:: Information shown
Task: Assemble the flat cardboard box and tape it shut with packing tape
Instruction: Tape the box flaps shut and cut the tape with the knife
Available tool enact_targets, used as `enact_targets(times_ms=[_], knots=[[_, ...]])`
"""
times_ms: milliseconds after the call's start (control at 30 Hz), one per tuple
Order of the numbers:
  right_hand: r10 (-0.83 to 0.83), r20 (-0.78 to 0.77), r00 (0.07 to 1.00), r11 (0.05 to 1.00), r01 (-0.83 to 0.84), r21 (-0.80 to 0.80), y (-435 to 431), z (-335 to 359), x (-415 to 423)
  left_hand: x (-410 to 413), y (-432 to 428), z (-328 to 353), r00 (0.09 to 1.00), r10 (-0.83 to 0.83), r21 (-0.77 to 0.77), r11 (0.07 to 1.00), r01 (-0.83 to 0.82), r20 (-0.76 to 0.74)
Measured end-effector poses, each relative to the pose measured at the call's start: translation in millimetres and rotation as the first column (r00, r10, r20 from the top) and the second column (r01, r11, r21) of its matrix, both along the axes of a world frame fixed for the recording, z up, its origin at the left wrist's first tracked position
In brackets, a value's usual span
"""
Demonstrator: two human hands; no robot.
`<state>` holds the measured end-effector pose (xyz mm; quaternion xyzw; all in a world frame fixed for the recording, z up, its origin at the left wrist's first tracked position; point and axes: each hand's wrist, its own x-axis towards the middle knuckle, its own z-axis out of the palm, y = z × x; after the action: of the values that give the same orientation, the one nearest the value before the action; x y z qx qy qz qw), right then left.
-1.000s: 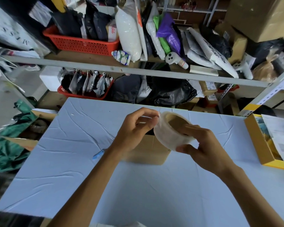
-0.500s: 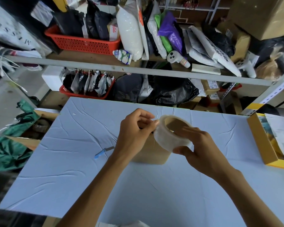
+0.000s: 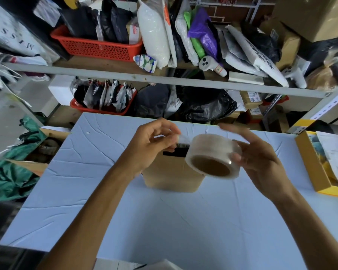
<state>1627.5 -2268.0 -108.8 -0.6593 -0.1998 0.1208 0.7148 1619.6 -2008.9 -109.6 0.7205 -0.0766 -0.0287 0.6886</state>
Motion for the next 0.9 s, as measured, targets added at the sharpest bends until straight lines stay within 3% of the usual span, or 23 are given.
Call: enact_targets(times_ms=[100,267,400,433,500,567,633,767,900], knots=[[0.061,-0.056,0.997,0.989,-0.053,0.137,-1,6,2,-1,-3,2,0.994,-0.087,-0.093,0.992,0.081,-0.069],[0.109,-0.018,0.994,0.994,-0.109,-0.007,2,6,1,3,-4,4,0.981,-0.164,-0.356,0.927,0.116,-0.107],[0.127,-0.047,0.991,0.992,-0.128,-0.01,4,5,2,4,5,2,0.956,-0.266,-0.481,0.858,0.177,-0.124],[0.12,-0.071,0.99,0.993,-0.121,-0.01,5,5,3,3,8,1,0.958,-0.259,-0.428,0.885,0.184,-0.123],[0.097,-0.131,0.987,0.995,-0.095,0.016,5,2,4,3,7,-2,0.989,-0.134,-0.07,0.989,0.129,-0.066],[0.112,-0.177,0.978,0.991,-0.098,0.088,7,1,5,3,0,-4,0.999,-0.01,0.188,0.982,0.003,0.035],[0.147,-0.167,0.975,0.98,-0.121,0.16,8,-2,5,3,-4,-4,0.999,0.024,0.163,0.986,-0.031,0.044],[0.149,-0.252,0.956,0.973,-0.097,0.207,4,-7,3,5,6,-6,0.997,-0.07,0.086,0.994,0.073,-0.036],[0.315,-0.143,0.938,0.926,-0.271,0.261,2,-11,-2,7,-2,-5,0.996,0.043,0.286,0.956,-0.063,0.078]])
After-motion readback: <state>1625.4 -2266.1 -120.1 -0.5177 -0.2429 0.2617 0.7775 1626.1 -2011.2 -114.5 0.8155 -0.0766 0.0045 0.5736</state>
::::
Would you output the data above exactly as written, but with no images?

Written answer:
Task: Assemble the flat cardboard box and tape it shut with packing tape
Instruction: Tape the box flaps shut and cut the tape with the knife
Available tool enact_targets, used as `enact_targets(times_ms=[_], knots=[[_, ...]])`
"""
times_ms: milliseconds after the call's start (control at 30 Hz), one per tuple
Order of the numbers:
  right_hand: r10 (-0.83 to 0.83), r20 (-0.78 to 0.77), r00 (0.07 to 1.00), r11 (0.05 to 1.00), r01 (-0.83 to 0.84), r21 (-0.80 to 0.80), y (-435 to 431), z (-335 to 359), x (-415 to 423)
  left_hand: x (-410 to 413), y (-432 to 428), z (-328 to 353), r00 (0.09 to 1.00), r10 (-0.83 to 0.83), r21 (-0.77 to 0.77), r11 (0.07 to 1.00), r01 (-0.83 to 0.82), r20 (-0.76 to 0.74)
Measured end-effector poses, each relative to the pose measured at the call's start: translation in millimetres and rotation as the first column (r00, r10, r20 from the top) and the second column (r01, r11, r21) of its matrix, both along the axes of a world frame fixed for the recording, z up, its origin at the left wrist's first tracked position
In brackets, a value's usual span
"""
Demonstrator: two human hands; no robot.
`<state>` holds the measured end-effector pose (xyz mm; quaternion xyzw; all in a world frame fixed for the recording, z up, its origin at the left wrist's first tracked position; point and axes: each hand's wrist, its own x-axis towards the middle knuckle, its own z-axis out of the palm, y = z × x; after the action: of the values that give the same orientation, the one nearest the value before the action; x y z qx qy qz qw), right then left.
-1.000s: 
-0.500s: 
+0.000s: 
<state>1627.5 -2268.0 -108.8 -0.6593 -0.1998 0.1208 0.7148 1619.6 -2008.9 -109.6 0.7205 -0.0766 -0.0287 0.6886</state>
Motion for the next 0.9 s, as measured, targets added at the sharpest bends until straight lines stay within 3% of the usual span, or 23 are given.
Call: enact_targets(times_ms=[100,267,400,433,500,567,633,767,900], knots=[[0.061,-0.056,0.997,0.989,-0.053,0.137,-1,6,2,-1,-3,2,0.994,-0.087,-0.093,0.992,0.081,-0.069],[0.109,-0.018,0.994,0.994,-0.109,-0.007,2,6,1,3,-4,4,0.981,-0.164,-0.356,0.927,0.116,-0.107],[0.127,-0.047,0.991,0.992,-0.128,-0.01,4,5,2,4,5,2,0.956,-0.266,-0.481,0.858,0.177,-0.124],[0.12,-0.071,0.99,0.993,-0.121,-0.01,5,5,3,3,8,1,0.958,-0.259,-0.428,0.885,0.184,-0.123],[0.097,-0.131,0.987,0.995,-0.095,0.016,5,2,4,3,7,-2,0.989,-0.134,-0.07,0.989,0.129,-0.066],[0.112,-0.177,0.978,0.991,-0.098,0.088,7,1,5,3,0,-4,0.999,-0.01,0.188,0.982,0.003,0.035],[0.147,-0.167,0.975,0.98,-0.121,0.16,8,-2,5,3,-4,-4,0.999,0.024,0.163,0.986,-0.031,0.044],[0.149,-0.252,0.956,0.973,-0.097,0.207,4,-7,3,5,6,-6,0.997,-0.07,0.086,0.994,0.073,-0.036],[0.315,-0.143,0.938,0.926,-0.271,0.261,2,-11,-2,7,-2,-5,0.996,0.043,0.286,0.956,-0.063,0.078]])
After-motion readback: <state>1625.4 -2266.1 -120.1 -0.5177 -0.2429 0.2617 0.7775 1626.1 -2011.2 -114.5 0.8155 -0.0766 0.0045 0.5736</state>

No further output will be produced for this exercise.